Scottish independence: Moore urges all to back referendum question advice
Scottish Secretary Michael Moore said it was vital that the ruling of the body looking at the independence referendum question be accepted by all.
He made his plea during Scottish Questions at the House of Commons.
The Electoral Commission is testing the Scottish government's preferred question of "do you agree to Scotland becoming an independent country".
The SNP's Mike Weir pointed out to the minister that the commisson's advice had not yet been received.
He further argued Mr Moore's belief that the body should be listened to was at odds with "his government's refusal" to take Electoral Commission advice on a local government referendum.
Mr Moore said the Edinburgh Agreement recognised the importance of the role of the Electoral Commission.

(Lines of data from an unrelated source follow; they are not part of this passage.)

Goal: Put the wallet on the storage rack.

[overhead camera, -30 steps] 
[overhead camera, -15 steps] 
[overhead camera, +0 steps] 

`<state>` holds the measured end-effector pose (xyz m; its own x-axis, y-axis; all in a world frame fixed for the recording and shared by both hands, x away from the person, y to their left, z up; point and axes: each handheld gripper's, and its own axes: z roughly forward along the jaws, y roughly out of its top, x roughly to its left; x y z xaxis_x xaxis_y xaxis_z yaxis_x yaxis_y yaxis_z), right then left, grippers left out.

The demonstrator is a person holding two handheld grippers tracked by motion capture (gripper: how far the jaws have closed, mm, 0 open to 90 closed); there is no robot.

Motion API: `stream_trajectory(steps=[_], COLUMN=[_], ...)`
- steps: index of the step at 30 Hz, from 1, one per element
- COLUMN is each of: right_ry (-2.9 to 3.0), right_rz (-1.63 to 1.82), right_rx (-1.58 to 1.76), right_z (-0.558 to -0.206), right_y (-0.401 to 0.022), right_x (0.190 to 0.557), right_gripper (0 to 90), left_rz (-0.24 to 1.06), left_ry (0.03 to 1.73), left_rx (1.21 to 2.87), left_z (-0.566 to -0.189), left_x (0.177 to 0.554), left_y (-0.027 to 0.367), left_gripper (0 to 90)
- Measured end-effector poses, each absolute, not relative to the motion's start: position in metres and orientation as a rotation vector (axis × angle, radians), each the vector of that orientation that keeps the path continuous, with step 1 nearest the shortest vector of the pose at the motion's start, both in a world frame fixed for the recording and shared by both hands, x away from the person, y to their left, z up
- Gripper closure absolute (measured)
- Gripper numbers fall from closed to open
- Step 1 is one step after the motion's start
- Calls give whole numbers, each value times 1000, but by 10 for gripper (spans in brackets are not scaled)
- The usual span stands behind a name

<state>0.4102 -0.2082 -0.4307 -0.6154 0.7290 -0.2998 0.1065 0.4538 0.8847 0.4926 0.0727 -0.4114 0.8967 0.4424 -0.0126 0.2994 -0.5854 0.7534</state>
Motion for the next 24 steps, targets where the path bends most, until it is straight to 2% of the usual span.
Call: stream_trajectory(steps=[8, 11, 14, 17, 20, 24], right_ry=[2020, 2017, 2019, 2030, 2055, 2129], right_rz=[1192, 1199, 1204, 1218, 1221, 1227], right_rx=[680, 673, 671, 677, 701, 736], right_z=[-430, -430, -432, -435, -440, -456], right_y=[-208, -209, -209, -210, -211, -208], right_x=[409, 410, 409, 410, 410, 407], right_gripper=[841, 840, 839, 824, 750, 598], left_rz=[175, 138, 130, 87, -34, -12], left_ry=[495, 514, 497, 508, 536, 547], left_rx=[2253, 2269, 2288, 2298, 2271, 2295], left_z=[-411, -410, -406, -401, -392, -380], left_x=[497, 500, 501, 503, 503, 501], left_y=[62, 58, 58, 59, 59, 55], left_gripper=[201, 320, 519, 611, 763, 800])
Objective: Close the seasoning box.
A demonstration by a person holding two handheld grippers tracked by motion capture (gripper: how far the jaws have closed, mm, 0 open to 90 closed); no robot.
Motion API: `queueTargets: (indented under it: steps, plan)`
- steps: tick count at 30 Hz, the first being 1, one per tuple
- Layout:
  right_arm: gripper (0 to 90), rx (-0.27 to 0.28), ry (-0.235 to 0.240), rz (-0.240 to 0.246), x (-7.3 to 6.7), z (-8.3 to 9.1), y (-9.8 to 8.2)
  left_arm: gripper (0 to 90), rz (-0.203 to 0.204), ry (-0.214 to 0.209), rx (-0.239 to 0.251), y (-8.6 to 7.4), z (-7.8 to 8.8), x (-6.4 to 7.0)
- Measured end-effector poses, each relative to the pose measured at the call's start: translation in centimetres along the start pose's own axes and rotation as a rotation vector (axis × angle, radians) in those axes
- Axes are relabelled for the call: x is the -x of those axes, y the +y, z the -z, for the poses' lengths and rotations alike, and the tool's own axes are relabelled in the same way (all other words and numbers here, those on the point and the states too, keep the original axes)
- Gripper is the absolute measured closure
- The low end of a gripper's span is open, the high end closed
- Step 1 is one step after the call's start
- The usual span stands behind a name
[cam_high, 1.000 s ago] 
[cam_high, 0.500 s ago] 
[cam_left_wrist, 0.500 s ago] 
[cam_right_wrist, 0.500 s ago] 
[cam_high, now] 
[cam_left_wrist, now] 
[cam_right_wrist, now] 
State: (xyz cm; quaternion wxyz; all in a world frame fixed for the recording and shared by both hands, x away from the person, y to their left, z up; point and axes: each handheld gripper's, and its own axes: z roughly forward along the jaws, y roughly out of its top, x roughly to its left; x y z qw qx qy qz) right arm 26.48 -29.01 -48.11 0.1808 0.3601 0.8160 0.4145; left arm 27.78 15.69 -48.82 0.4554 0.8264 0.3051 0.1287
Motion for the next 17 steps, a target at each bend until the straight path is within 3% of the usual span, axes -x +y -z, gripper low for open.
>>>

He added: "The referendum has to be seen to be fair for both sides. We cannot have folk calling into question the results of the referendum."
Mr Moore said he would stand by the commission's non-binding advice and he hoped the Scottish government would do likewise.
The monthly question and answer session with the Lib Dem MP was dominated by issues linked with the Scottish independence referendum.
In other news, Mr Moore expressed his disappointment at the decision by Dutch food firm Vion to pull out of 12 sites in Scotland and its other UK premises.
He invited MPs to a meeting to discuss the implications for hundreds of workers who face redundancy.
The future of defence and civil service jobs in a go-alone Scotland was also raised.
Mr Moore's deputy, David Mundell, told the chamber that when the people of Scotland make a decision on independence it must be for the long term "not just for Christmas 2014".
SNP MP Stewart Hosie said Scotland's renewable sector jobs had generated billions and would continue to generate billions for the economy.
He said even in the face of a forthcoming independence referendum and the likelihood of independence, companies were still investing in Scotland.
Mr Hosie added: "No one is listening to his [Mr Mundell] scare stories."
Scotland's independence referendum is due to take place in autumn 2014.